Friday, August 15, 2008

Commissioner Questions Objectivity of Southcomm Reporter's Impressions of Commission Meeting

Planning Commissioner Stewart Clifton commented thusly on Enclave:
Here is Richard Lawson's article in the Citypaper followed by my slightly different take.
--Stewart Clifton

Planning commission passes on May decision
Deferral leads to different interpretations from backers, opponents
Email Print By Richard Lawson

08-14-2008 7:58 PM —
The Metro Planning Commission tonight approved a detailed community plan for the Bells Bend area but deferred indefinitely its alternative design portion, which basically would encompass the proposed May Town Center.

Opponents saw the vote as a victory and an opportunity to eventually kill the idea, which calls for 550 acres of mixed-use development. Developer Tony Giarratana, the consultant to the May family, said the delay provides more time to answer questions and put to rest misconceptions about the proposal.

Even though the alternative design area doesn’t specify May Town Center, all comments were directed at the proposed $4 billion project, which is still in the rezoning process.

The discourse from the commissioners proved interesting as several seemed to go beyond the role of land-use planning to take on the responsibility of economic development.

Commissioner Hunter Gee, whose day job is director of community planning for architectural firm Looney Ricks Kiss, questioned why corporate campuses need 20 to 30acres.

Janet Miller, the Nashville Area Chamber of Commerce’s economic development chief, told commissioners in a community planning meeting that companies looking to relocate wanted such campuses.

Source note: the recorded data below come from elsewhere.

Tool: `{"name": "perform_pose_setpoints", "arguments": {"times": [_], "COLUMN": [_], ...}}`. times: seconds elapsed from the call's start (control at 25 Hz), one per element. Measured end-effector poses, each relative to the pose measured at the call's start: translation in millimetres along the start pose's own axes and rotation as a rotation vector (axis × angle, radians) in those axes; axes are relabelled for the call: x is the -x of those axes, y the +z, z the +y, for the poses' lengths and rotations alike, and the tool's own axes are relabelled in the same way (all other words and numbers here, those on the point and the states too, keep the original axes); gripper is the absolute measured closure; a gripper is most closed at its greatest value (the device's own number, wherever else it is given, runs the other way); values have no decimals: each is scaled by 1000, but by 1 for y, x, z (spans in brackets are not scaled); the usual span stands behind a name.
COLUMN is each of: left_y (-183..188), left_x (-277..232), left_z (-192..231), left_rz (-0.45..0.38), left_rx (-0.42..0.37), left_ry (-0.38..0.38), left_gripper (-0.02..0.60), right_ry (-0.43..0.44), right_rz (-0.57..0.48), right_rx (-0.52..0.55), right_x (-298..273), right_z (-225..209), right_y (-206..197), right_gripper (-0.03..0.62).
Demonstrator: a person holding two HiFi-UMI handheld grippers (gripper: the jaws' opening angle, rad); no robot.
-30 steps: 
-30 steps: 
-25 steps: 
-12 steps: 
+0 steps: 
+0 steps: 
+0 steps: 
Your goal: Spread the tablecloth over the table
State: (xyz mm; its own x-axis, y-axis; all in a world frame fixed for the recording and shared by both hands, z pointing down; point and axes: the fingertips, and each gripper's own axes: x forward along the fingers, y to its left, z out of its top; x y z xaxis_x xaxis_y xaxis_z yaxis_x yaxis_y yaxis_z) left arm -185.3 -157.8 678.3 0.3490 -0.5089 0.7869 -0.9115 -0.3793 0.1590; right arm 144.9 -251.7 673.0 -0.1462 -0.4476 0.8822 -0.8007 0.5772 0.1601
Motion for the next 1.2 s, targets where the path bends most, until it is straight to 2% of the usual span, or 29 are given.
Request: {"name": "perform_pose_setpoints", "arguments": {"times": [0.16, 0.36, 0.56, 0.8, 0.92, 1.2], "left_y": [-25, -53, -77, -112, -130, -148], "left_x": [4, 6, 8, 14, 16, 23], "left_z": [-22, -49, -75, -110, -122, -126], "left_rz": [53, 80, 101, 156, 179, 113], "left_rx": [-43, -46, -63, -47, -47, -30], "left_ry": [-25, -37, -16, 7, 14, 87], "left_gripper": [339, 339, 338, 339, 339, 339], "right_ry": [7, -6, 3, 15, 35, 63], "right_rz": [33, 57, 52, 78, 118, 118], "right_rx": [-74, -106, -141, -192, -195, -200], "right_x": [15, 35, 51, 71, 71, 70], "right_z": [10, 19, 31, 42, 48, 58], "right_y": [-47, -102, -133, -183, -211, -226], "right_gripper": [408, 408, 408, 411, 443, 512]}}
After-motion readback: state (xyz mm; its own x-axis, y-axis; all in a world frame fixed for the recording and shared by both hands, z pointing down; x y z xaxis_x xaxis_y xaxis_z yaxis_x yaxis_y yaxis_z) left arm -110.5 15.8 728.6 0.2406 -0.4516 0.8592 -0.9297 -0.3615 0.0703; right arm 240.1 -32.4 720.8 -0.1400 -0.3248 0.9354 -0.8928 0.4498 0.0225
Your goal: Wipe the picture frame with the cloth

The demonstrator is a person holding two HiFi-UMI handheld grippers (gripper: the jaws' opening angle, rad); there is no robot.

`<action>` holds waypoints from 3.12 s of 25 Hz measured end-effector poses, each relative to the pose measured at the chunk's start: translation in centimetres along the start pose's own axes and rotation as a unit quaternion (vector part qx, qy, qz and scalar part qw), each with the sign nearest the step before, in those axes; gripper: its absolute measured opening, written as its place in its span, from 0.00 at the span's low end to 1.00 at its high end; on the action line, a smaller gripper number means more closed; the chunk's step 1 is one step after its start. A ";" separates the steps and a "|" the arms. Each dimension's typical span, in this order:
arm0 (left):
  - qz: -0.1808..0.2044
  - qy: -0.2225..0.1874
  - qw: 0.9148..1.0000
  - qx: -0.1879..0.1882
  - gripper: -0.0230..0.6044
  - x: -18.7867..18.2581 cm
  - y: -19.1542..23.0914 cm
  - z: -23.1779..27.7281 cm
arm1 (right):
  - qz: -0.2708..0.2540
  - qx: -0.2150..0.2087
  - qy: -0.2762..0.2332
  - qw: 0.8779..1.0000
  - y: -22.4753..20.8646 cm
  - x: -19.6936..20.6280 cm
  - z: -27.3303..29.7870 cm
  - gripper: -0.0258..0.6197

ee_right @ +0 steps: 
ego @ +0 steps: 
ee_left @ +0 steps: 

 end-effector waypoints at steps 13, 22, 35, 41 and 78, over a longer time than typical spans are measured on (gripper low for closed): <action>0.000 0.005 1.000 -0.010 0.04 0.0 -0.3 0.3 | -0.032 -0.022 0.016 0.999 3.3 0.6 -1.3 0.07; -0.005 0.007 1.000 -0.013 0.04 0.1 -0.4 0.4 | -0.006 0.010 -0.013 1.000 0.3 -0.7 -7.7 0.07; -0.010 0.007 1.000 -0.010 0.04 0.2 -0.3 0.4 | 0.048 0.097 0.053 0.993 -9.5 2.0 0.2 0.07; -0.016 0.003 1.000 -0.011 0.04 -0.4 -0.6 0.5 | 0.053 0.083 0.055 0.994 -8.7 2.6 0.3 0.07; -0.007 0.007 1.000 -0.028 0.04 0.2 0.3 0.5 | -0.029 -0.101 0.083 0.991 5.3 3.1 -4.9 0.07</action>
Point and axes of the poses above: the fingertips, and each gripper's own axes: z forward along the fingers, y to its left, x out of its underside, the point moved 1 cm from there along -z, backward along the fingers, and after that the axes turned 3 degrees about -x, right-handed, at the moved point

“This is not a judgment statement — it is neither right or wrong — but corporations have made the choice more often than not to locate into a corporate campus suburban setting — like a Century City office park … much more often than they opt for a downtown or WestEnd/Gulch location,” she said in remarks.

Gee, however, said this should be looking forward instead of backward to Cool Springs as competition. With gas prices and the lure of downtown cultural activities as well as housing, corporate executives opt to live close to where they work, he said.

“So perhaps we find in 20 years that corporate campuses aren’t desirable,” Gee said.

Gee and others noted the need to focus development on existing infrastructure instead of an area where new building is needed.

Former Councilman David Briley, a lawyer representing opponents of May Town Center, after the vote noted that developer Bert Mathews just rezoned 180 acres in Donelson for a mixed-use development named McCrory Creek Business Park.

Briley said Mathews should go first. Asked whether Metro should be favoring one developer’s plan over another, Briley said, “Yes.”



stewartclifton@comcast.net States:
Posted on 8/14/2008 9:12


Interesting, Richard. I was there and my impressions are a tad bit different. It is almost like you intentionally but clumsily strung together several odd items to try to favor one point of view over another. I have no interest in discussing the relative merits of the Maytown proposal but your review of what happened today deserves some response.

Many thoughtful comments were made by councilmembers and Commissioners in well over one hour of discussion. You reported almost none of these. As to this characterizing editorial quote from your article, -- "the discourse from the commissioners proved interesting as several seemed to go beyond the role of land-use planning to take on the responsibility of economic development . . ." -- I would point out that the Maytown proposal has partly been pitched to the Planning Commission and others as economic development and tax revenue heaven. And yes, planning involves evaluating land use considerations but also environmental concerns, sustainability, and evaluations of possibly hyperbolic claims of economic development and tax revenue heaven.

As to who won, of course no one won or lost in terms of the Maytown proposal since the Commission deferred, but surely you know that the Maytown advocates at the last minute specifically and strongly asked that the detailed neighborhood plan be deferred. Not one commissioner favored that suggestion.

As to invoking the Chamber, that seems an odd item to inject today since the Chamber has no position on the proposal and since the statement was not made at the Commission hearing today.

As to your final point, you apparently are trying to tie a lawyer for persons opposing the development to what you apparently think will come across as an unfair favoring of one developer over another. Perhaps your readers would benefit from knowing the following. Yes, the Commission approved the McCrory Creek business park a few months ago. It was essentially zoned for the planned use, while Maytown is not. McCrory had the support of the council and most neighbors and businesses, while Maytown does not. And finally, we have a longstanding principle that already zoned but under-utilized land should be developed before rezoning other land. Not a bad planning principle actually.